Some of the most interesting marketing ideas aren’t coming from big consumer brands and award-winning agencies, but instead from scrappy local businesses such as Kogi BBQ, AJ Bombers and The Roxy. Los Angeles-based Kogi BBQ, for example, started the mobile food truck Twitter trend and is now a marketing legend, its story covered by everyone from the New York Times to the BBC (and, coincidentally, eM+C).

It’s 12:30 in the morning and you need a Korean taco fix. No worries, Twitter is there to enable. If you live in a metropolitan area, odds are there are a dozen or more mobile food vendors that are broadcasting their latest location, specials of the day and wait time via Twitter.

Some of the most interesting marketing ideas aren’t coming from big consumer brands and award-winning agencies, but instead from scrappy local businesses such as Kogi BBQ, AJ Bombers and The Roxy. Los Angeles-based Kogi BBQ, for example, started the mobile food truck Twitter trend and is now a marketing legend, its story covered by everyone from the New York Times to the BBC (and, coincidentally, eM+C).

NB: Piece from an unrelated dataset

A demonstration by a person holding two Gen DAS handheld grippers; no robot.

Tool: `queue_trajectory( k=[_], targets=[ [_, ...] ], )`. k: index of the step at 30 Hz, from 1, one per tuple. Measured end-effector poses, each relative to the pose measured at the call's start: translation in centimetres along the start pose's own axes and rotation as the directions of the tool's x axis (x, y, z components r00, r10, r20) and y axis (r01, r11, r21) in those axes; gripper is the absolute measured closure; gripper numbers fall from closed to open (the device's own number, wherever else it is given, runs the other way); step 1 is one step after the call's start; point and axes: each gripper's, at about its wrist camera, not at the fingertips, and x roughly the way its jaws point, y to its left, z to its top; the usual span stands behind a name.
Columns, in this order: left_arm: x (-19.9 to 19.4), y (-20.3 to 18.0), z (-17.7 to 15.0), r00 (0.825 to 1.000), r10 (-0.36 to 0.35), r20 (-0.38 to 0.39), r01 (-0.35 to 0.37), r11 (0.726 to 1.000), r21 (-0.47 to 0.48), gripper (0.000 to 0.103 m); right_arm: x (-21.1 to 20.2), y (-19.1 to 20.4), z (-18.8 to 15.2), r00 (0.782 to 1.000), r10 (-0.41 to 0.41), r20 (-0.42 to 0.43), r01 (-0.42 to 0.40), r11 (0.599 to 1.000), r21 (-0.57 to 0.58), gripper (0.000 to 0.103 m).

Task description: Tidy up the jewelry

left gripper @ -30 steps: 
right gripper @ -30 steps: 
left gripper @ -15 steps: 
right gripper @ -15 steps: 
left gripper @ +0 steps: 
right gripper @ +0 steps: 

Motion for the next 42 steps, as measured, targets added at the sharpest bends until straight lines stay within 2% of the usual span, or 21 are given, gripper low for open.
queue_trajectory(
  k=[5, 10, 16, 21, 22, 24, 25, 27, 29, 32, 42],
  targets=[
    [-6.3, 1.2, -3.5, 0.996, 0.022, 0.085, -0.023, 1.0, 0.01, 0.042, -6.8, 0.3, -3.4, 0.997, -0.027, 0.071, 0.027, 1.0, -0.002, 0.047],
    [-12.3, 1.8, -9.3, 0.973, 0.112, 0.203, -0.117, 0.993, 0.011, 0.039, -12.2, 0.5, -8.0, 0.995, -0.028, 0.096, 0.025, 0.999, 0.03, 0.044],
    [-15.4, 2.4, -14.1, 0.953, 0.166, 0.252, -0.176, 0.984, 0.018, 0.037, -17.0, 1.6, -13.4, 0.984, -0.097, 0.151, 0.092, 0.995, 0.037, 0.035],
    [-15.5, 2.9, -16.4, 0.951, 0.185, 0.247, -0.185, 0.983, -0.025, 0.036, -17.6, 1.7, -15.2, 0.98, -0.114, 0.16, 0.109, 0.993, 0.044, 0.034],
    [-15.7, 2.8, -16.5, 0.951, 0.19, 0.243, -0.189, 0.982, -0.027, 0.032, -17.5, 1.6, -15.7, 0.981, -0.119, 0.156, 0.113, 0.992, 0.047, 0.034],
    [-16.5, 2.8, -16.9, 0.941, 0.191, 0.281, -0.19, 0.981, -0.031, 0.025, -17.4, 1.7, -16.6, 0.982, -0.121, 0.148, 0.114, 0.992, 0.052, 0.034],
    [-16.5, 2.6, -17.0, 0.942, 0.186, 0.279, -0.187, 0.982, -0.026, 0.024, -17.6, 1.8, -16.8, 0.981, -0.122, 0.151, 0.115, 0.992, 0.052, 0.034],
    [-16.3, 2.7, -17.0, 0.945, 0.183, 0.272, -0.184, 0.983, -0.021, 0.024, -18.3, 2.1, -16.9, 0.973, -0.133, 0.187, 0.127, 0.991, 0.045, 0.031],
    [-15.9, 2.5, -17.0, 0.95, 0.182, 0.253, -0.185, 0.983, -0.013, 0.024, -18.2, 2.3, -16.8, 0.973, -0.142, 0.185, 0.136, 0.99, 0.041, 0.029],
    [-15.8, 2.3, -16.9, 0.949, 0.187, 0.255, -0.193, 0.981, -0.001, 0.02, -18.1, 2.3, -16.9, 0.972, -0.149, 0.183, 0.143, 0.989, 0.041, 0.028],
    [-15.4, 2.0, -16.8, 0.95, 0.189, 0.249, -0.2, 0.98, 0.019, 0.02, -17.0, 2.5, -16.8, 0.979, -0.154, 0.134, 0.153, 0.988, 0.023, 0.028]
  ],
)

Another small business that’s getting its share of headlines is AJ Bombers, a Milwaukee burger joint. It made news in March when it attracted over 150 foursquare users to its restaurant who were looking to earn a coveted “Swarm Badge” — awarded when 50 or more foursquare users check in at the same time. It has since held another Swarm Badge party, most recently on foursquare day. Yes, there’s a foursquare day. It’s April 16th, mark your calendar.

When the new owner of The Roxy took over the famed L.A. nightclub, one of the first things he did was replace its website with a blog. He also collaborated with other entertainment venues on the Sunset Strip, including The Viper Room and The Comedy Store, to promote each other’s events via Twitter and Facebook. And then came the Sunset Strip Tweet Crawl, now an annual event, where tweeps (Twitter followers) enjoy free cover charges to bars and clubs on the Strip, prizes, and drinks specials announced via Twitter throughout the night.

What they’re doing right
These businesses have all succeeded in standing out by embracing new marketing techniques, letting their unique personalities shine through. But above all, they’ve maintained a relentless focus on pleasing their customers. What they’re doing feels personal because it is personal. Here’s a look at how you can do it, too.

1. Lighten up. Have some fun and don’t take yourself so seriously. Over 230 foursquare users showed up at A.J. Bombers last month to claim a custom “I’m on a Boat” Swarm badge by checking in at the kayak located at the front of the restaurant. It’s not always about the “value exchange” of coupons and points; often, good old-fashioned silliness can be an incredible motivator to join in. What’s your kayak?

2. Stay in touch. Communicate frequently with your customers. Use digital media to reflect the vibrant, living, breathing company you are. This is especially important for social media. If you have a Twitter follower base or Facebook fans, these are your hand raisers — i.e., people who want to hear from you. Talk to them; tell them what’s going on.

3. Play nice in the sandbox. Man cannot live on kimchi quesadillas alone. Many of these small businesses have a collaborative approach with their competitors. Koi Fusion, a Portland, Ore.-based Korean BBQ truck, regularly banters and sometimes smack talks with competitors such as Whiffies (the deep fried pie guys) and Potato Champion via Twitter, but also wholeheartedly cross-promotes them on its blog. Might there be alliances with “frenemies” that are mutually beneficial?

4. Behave like a person, not a “brand.”
Think about the way you’re treated by your favorite supermarket cashier, bartender or restaurant waiter. That’s the standard by which you should be addressing your customers. If you’re going to start a Twitter account or already have a Facebook page, get ready to respond. Want to see this in action? Just mention JetBlue in a tweet and see how quickly you hear back from them.

Think small

Imagine yourself in the place of these entrepreneurs. What would your company do differently if you just started a brand new business? Is it getting by on a shoestring marketing budget (OK, maybe that part doesn’t take that much imagination) with just a few hundred customers, most of whom you know by name? What would the Korean taco truck do?